:: Problem description ::
Transcribe the data below verbatim from the line with "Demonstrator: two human" to the line with "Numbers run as". Include both of those lines.
──────── Supplied material ────────
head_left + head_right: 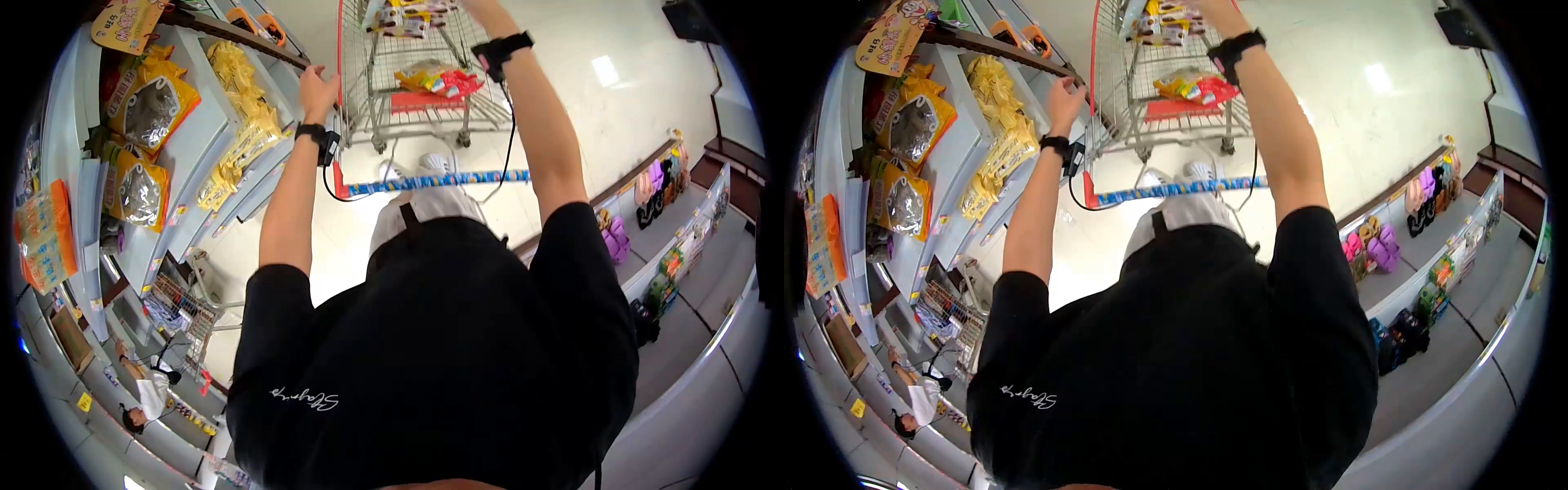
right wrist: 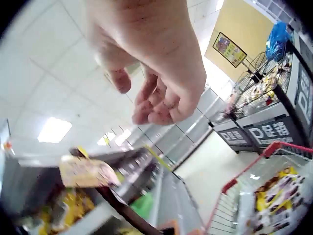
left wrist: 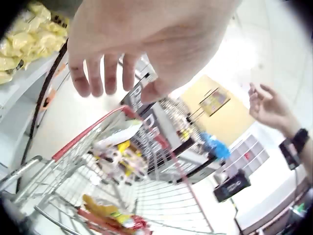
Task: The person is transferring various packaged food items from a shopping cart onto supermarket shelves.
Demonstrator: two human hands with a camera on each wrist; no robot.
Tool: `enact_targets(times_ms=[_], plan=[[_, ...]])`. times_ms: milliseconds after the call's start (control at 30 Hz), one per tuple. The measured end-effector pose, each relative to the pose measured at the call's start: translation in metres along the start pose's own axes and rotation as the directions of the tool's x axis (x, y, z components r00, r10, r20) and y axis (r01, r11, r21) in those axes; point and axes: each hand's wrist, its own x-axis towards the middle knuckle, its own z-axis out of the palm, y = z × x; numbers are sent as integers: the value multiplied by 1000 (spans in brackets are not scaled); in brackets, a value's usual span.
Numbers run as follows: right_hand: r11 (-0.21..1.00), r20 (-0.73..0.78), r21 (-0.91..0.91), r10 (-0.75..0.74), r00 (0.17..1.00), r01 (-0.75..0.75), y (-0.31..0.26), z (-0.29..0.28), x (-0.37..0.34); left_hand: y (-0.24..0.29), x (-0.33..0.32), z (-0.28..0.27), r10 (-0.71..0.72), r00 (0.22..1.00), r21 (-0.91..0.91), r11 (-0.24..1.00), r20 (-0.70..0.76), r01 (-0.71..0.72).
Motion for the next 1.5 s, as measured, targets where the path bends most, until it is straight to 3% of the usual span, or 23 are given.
enact_targets(times_ms=[67, 100, 133, 200, 233, 300, 333, 400, 567, 600, 700, 800, 833, 900, 933, 967, 1067, 1200, 1267, 1300, 1367, 1433, 1500], plan=[[991, 14, 99, 84, 996, -85, 81, 50, 4, -33, 23, 39, -131, 989, 211, 967, -67, 142], [987, 90, -70, 149, 985, -143, 97, 53, -2, -51, 31, 58, -207, 977, 192, 958, -45, 211], [967, 127, -185, 202, 971, -177, 149, 62, 3, -58, 38, 66, -318, 939, 207, 935, 128, 289], [906, 76, -323, 314, 946, -274, 191, 80, 0, -58, 34, 84, -345, 927, 153, 934, 145, 323], [883, 125, -388, 336, 934, -266, 267, 88, 11, -60, 32, 90, -332, 936, 197, 931, 115, 306], [812, 126, -554, 303, 945, -186, 323, 99, -5, -65, 28, 105, -299, 952, 284, 920, 69, 269], [713, 85, -581, 533, 842, -393, 325, 105, -16, -58, 29, 103, -364, 929, 335, 886, 70, 322], [473, 58, -791, 689, 722, -389, 300, 102, -44, -26, 21, 92, -499, 863, 434, 796, 75, 422], [344, -31, -841, 741, 670, -419, 393, 120, -84, -19, 26, 100, -466, 884, 514, 749, -42, 419], [285, -58, -820, 821, 568, -496, 354, 121, -86, -19, 25, 100, -467, 883, 524, 740, -49, 421], [313, -106, -807, 758, 643, -501, 355, 134, -89, -16, 27, 101, -462, 885, 535, 733, -63, 420], [328, -114, -782, 761, 639, -530, 377, 132, -87, -23, 26, 104, -482, 876, 515, 741, -38, 430], [280, -148, -841, 703, 695, -462, 392, 137, -91, -23, 25, 104, -466, 883, 531, 738, -45, 416], [376, -25, -899, 468, 884, -224, 433, 138, -107, -25, 24, 101, -450, 891, 515, 750, -63, 415], [418, -50, -866, 475, 879, -275, 454, 143, -109, -19, 23, 99, -447, 892, 507, 756, -65, 415], [335, -17, -908, 570, 821, -251, 393, 133, -92, -18, 28, 101, -460, 885, 495, 755, -68, 430], [435, 53, -861, 591, 805, -263, 397, 122, -81, -21, 22, 99, -471, 881, 463, 770, -52, 439], [603, 141, -792, 331, 933, -94, 398, 106, -93, -42, 15, 107, -401, 914, 431, 815, -63, 387], [633, 52, -754, 324, 945, -176, 405, 104, -96, -54, 15, 113, -447, 894, 446, 793, -36, 415], [636, 22, -744, 330, 944, -205, 372, 99, -90, -51, 13, 111, -437, 899, 423, 809, -31, 408], [639, 49, -729, 406, 913, -245, 388, 96, -86, -51, 9, 110, -410, 910, 376, 835, -60, 401], [527, 133, -823, 542, 830, -212, 405, 102, -84, -48, 4, 109, -430, 899, 350, 831, -88, 432], [471, 49, -863, 439, 897, -184, 396, 118, -101, -44, 9, 100, -424, 903, 353, 835, -72, 421]])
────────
:: Response to the exercise ::
Demonstrator: two human hands with a camera on each wrist; no robot.
Tool: `enact_targets(times_ms=[_], plan=[[_, ...]])`. times_ms: milliseconds after the call's start (control at 30 Hz), one per tuple. The measured end-effector pose, each relative to the pose measured at the call's start: translation in metres along the start pose's own axes and rotation as the directions of the tool's x axis (x, y, z components r00, r10, r20) and y axis (r01, r11, r21) in those axes; point and axes: each hand's wrist, its own x-axis towards the middle knuckle, its own z-axis out of the palm, y = z × x; numbers are sent as integers: the value multiplied by 1000 (spans in brackets are not scaled); in brackets, a value's usual span.
Numbers run as follows: right_hand: r11 (-0.21..1.00), r20 (-0.73..0.78), r21 (-0.91..0.91), r10 (-0.75..0.74), r00 (0.17..1.00), r01 (-0.75..0.75), y (-0.31..0.26), z (-0.29..0.28), x (-0.37..0.34); left_hand: y (-0.24..0.29), x (-0.33..0.32), z (-0.28..0.27), r10 (-0.71..0.72), r00 (0.22..1.00), r21 (-0.91..0.91), r11 (-0.24..1.00), r20 (-0.70..0.76), r01 (-0.71..0.72).

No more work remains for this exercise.